Angewandte lineare statistische Modelle von Kutner et al. In Bezug auf Abweichungen von der Normalitätsannahme von ANOVA-Modellen heißt es: Die Kurtosis der Fehlerverteilung (entweder mehr oder weniger als eine Normalverteilung) ist im Hinblick auf die Auswirkungen auf Schlussfolgerungen wichtiger als die Schiefe der Verteilung .
Ich bin ein bisschen verwirrt über diese Aussage und habe es nicht geschafft, verwandte Informationen zu finden, weder im Buch noch online. Ich bin verwirrt, weil ich auch erfahren habe, dass QQ-Diagramme mit starken Schwänzen ein Hinweis darauf sind, dass die Normalitätsannahme für lineare Regressionsmodelle "gut genug" ist, wohingegen verzerrte QQ-Diagramme eher von Belang sind (dh eine Transformation könnte angebracht sein). .

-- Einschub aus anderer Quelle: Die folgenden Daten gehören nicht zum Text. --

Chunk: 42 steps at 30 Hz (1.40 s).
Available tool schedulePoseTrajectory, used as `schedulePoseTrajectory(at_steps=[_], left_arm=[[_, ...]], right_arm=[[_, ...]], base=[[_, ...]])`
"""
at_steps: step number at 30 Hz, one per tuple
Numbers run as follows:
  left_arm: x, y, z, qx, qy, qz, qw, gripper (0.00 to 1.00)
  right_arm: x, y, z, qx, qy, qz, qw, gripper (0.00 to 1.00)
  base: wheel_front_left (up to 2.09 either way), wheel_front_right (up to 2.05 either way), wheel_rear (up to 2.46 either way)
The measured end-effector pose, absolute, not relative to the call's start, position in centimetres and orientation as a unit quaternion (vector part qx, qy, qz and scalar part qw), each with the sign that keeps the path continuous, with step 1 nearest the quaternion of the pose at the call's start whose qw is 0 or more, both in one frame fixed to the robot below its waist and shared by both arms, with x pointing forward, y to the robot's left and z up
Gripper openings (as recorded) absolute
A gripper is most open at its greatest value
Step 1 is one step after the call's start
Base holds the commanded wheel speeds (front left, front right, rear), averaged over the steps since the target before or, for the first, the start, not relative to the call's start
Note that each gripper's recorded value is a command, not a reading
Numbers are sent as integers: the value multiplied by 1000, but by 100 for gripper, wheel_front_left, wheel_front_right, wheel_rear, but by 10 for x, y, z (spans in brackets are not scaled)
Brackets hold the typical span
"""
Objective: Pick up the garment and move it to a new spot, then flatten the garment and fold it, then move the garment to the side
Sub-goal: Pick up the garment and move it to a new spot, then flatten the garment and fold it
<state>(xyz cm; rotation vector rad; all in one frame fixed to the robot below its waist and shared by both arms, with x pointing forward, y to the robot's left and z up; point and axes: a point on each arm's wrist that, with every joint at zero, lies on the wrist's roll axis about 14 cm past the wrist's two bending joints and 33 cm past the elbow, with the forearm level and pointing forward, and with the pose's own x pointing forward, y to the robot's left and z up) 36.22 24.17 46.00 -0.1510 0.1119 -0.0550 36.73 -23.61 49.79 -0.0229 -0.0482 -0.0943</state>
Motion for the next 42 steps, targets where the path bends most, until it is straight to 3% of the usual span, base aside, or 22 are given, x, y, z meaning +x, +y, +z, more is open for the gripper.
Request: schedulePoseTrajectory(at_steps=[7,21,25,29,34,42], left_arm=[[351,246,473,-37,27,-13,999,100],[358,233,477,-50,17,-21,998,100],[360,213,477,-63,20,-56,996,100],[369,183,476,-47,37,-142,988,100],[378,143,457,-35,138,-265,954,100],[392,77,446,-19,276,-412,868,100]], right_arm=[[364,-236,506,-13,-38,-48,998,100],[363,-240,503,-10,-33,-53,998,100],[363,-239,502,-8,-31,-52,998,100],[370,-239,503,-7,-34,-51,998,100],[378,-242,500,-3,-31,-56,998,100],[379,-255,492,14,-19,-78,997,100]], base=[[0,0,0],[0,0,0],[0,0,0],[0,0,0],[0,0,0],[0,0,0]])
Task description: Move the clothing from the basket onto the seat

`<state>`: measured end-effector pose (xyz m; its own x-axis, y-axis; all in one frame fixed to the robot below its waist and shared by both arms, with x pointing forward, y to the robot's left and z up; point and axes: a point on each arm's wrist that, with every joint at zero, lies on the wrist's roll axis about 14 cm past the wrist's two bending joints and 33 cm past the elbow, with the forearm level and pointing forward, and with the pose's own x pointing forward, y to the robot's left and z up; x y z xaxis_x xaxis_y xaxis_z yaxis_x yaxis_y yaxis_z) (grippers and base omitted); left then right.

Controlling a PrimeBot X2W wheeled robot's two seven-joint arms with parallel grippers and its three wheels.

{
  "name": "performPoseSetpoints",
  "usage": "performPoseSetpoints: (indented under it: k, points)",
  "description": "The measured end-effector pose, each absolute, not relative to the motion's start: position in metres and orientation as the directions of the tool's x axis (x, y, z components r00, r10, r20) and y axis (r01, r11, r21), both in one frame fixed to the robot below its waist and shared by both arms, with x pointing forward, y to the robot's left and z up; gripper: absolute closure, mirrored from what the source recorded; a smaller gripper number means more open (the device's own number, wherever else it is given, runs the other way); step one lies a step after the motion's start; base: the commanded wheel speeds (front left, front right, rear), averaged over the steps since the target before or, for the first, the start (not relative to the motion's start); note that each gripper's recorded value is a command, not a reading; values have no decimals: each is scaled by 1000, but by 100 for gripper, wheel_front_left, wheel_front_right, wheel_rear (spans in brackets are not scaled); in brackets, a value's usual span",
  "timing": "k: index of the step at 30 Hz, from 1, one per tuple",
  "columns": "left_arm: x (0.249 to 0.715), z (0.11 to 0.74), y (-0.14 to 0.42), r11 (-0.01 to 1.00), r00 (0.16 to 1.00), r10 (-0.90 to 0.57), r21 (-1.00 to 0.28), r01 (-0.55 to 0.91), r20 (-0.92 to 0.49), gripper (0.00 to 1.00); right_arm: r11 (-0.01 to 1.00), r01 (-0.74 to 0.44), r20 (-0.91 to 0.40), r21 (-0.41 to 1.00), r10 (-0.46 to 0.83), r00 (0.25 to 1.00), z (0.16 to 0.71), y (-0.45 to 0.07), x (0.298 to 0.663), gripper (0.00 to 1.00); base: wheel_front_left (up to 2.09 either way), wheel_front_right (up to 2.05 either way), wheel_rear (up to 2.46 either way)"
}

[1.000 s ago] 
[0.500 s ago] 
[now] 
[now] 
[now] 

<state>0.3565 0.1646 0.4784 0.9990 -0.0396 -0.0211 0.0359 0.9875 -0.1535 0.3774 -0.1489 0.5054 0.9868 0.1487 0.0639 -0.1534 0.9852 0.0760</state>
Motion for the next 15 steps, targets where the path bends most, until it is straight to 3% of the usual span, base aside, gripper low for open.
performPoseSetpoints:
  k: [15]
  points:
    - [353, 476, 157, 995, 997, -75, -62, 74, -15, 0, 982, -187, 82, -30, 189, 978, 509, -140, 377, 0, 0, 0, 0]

Stimmt es, dass die gleiche Überlegung für ANOVA gilt und dass ihre Wortwahl ( wichtiger im Hinblick auf die Auswirkungen auf Schlussfolgerungen ) nur schlecht gewählt wurde? Das heißt, eine verzerrte Verteilung hat schwerwiegendere Konsequenzen und sollte vermieden werden, wohingegen eine geringe Menge an Kurtosis akzeptabel sein kann.
EDIT: Wie von rolando2 angesprochen, ist es schwer zu sagen, dass einer in allen Fällen wichtiger ist als der andere, aber ich suche nur nach einer allgemeinen Einsicht. Mein Hauptproblem ist, dass mir beigebracht wurde, dass bei einer einfachen linearen Regression QQ-Diagramme mit schwereren Schwänzen (= Kurtosis?) In Ordnung sind, da der F-Test dagegen ziemlich robust ist. Andererseits sind verzerrte QQ-Diagramme (parabelförmig) normalerweise ein größeres Problem. Dies scheint direkt gegen die Richtlinien zu verstoßen, die mein Lehrbuch für ANOVA vorsieht, obwohl ANOVA-Modelle in Regressionsmodelle konvertiert werden können und die gleichen Annahmen haben sollten.
Ich bin überzeugt, dass ich etwas übersehen habe oder eine falsche Annahme habe, aber ich kann nicht herausfinden, was es sein könnte.